- _Prompt_: Look through the data below, and copy each line that carries the word "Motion".

- _Provided material_:
• • • • •

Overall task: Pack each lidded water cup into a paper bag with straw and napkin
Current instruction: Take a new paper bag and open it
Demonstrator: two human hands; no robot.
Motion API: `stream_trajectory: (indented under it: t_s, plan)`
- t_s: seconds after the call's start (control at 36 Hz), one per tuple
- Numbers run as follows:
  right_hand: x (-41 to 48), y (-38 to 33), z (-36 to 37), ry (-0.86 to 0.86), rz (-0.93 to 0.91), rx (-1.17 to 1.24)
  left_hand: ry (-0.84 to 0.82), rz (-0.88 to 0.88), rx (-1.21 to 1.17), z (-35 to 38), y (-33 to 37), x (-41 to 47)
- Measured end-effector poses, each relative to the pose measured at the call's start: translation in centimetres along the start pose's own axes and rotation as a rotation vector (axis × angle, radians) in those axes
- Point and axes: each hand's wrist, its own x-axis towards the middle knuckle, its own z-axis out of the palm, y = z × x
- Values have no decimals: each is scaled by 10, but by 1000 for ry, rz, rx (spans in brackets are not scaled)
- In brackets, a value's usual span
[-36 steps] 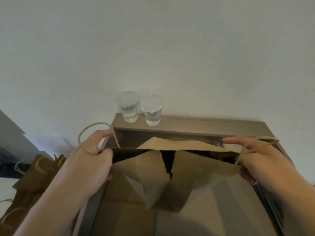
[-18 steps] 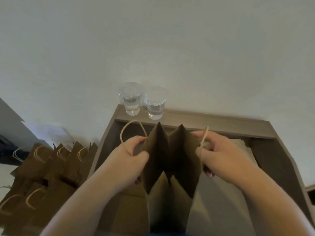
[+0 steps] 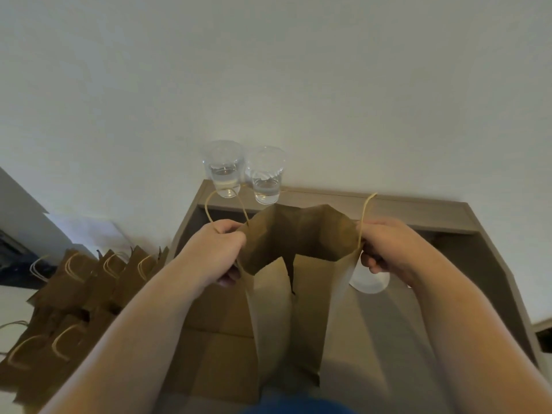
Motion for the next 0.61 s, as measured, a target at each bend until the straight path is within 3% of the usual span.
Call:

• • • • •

- _Solution to this problem_:
Motion API: `stream_trajectory: (indented under it: t_s, plan)`
Motion for the next 0.61 s, as measured, a target at each bend until the straight path is within 3% of the usual span.

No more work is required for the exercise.